REQUIRED WORK
Nothing but the lines from the first line of the records through the line with "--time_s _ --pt" should be output, exactly as written and free of pictures.

RECORDS SUPPLIED
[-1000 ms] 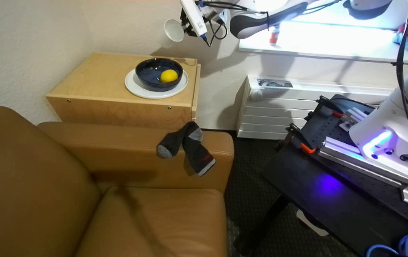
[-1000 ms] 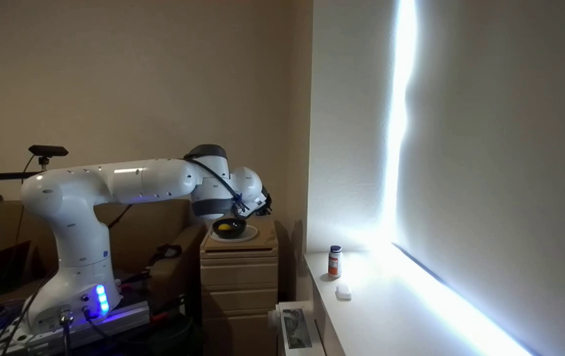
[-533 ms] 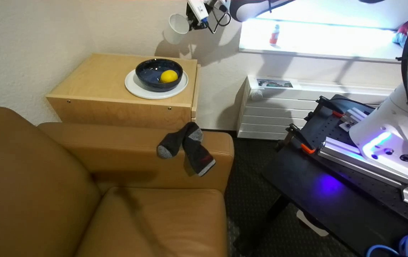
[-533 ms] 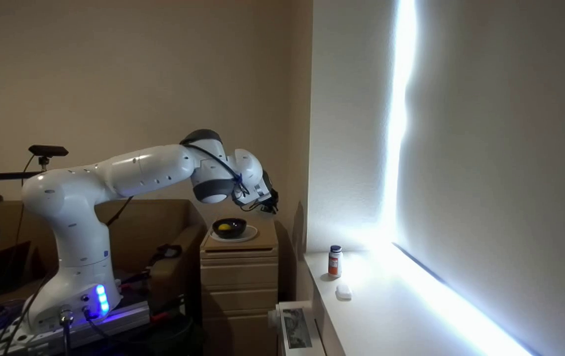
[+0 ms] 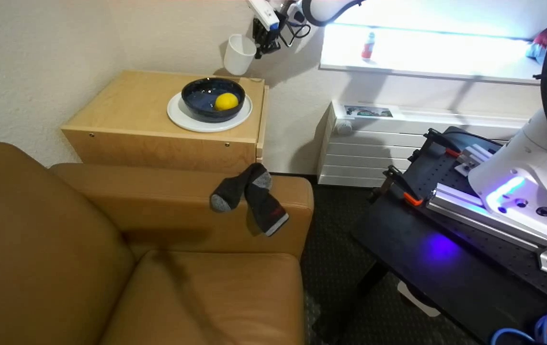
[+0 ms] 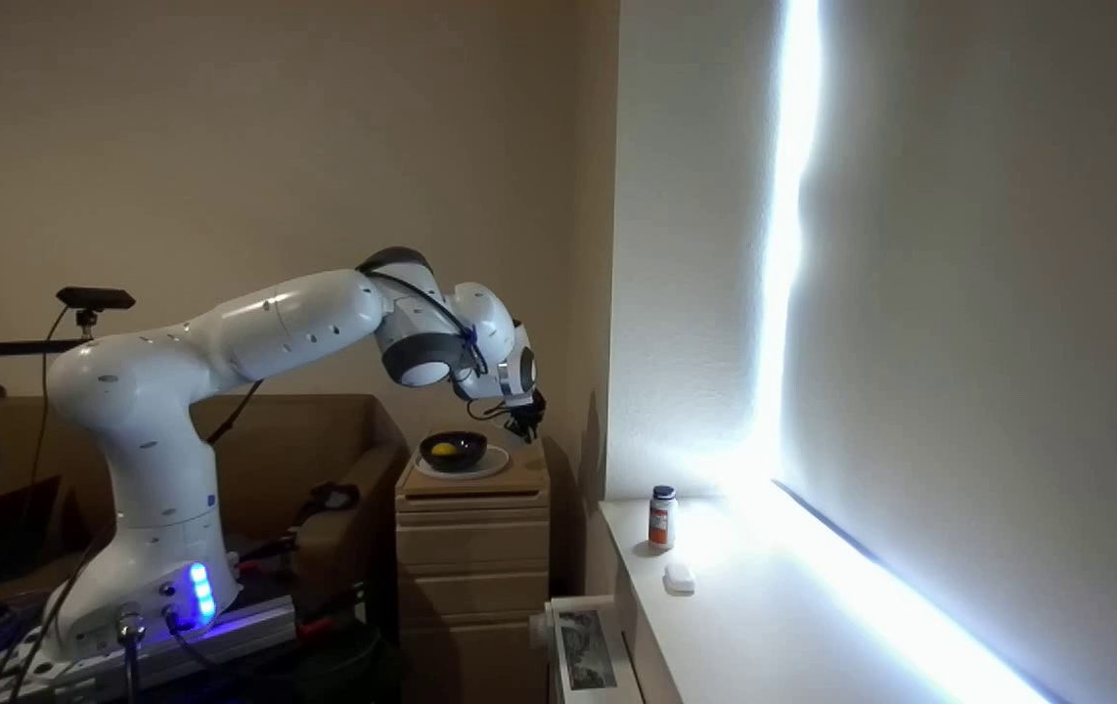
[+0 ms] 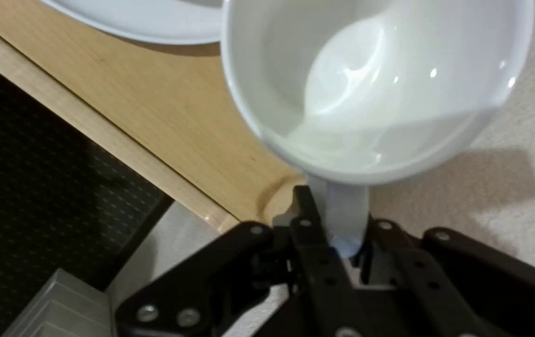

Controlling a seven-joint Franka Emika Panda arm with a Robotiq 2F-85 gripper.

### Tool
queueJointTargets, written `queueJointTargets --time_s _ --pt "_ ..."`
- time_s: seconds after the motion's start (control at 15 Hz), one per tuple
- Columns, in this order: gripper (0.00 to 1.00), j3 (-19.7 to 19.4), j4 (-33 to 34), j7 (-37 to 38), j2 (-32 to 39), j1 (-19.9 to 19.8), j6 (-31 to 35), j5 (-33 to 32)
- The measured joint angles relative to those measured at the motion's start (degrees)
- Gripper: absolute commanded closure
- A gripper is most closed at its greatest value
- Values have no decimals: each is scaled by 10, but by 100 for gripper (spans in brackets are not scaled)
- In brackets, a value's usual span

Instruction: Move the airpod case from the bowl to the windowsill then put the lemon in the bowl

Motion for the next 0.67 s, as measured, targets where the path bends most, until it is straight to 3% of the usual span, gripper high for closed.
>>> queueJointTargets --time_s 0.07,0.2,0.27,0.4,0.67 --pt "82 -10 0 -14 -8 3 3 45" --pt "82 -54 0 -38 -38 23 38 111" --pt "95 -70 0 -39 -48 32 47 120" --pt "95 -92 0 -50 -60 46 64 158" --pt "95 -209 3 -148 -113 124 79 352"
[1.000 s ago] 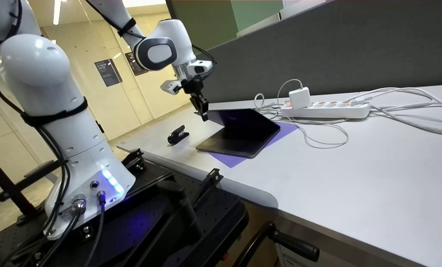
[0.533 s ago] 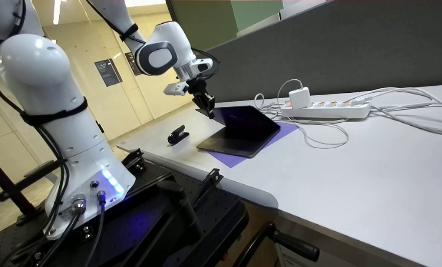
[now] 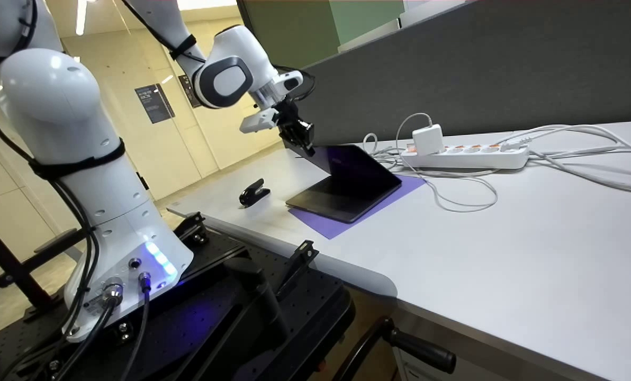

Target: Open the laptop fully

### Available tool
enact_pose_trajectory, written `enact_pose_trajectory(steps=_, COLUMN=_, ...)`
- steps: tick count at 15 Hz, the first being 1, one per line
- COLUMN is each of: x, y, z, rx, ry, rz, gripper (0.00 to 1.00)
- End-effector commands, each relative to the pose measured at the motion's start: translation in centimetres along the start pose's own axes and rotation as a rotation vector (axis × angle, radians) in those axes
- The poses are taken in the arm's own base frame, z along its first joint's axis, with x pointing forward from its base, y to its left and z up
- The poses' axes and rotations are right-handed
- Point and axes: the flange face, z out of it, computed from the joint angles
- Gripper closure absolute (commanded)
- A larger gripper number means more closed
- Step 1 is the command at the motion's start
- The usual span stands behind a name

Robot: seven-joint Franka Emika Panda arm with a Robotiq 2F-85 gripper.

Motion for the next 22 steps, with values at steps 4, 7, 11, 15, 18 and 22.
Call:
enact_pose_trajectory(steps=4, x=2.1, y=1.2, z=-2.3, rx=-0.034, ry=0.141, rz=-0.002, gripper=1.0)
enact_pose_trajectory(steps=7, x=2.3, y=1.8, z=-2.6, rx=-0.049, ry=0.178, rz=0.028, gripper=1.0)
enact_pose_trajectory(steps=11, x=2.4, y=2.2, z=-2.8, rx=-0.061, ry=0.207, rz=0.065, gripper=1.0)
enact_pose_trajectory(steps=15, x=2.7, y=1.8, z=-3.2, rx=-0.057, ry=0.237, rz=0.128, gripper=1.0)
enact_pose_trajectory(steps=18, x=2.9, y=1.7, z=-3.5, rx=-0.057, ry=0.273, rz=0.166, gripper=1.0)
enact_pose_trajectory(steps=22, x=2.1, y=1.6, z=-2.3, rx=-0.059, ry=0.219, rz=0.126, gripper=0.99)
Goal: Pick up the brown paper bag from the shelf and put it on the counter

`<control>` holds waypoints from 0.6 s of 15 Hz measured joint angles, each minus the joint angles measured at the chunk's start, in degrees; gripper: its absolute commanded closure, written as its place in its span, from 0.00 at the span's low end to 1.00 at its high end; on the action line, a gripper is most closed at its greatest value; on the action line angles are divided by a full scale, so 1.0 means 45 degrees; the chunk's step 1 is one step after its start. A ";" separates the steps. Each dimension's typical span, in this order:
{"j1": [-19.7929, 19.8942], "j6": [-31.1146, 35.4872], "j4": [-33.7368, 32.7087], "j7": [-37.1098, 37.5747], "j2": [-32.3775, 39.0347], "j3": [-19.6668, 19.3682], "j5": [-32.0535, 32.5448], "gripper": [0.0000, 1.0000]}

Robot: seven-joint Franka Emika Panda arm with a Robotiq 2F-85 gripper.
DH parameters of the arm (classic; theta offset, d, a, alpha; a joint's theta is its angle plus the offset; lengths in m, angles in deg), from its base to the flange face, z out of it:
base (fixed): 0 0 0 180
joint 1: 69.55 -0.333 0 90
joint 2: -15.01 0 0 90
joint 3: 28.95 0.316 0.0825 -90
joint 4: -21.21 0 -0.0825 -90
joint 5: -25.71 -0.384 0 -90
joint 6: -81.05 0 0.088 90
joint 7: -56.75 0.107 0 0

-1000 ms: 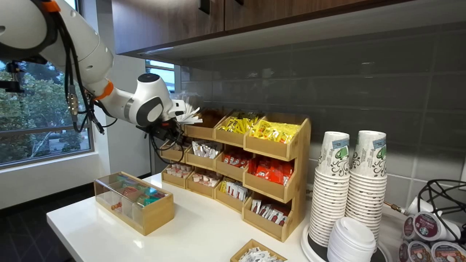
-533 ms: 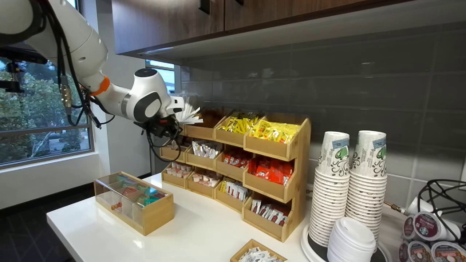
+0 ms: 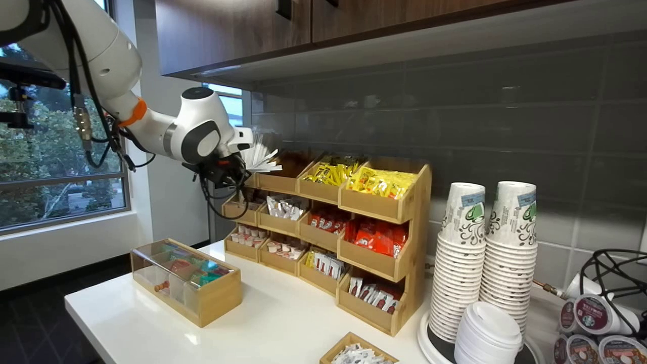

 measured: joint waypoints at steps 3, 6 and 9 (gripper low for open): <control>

RESPONSE BELOW
[-1000 ms] 
[-1000 ms] 
[-533 ms] 
[-533 ms] 
[+0 ms] 
[+0 ms] 
[+0 ms] 

Controlling a seven-joint Franka Emika Panda arm with a Robotiq 2F-85 gripper.

### Tool
queueJointTargets, written `queueJointTargets --time_s _ --pt "_ ..."`

This response is complete, and nothing else is pending.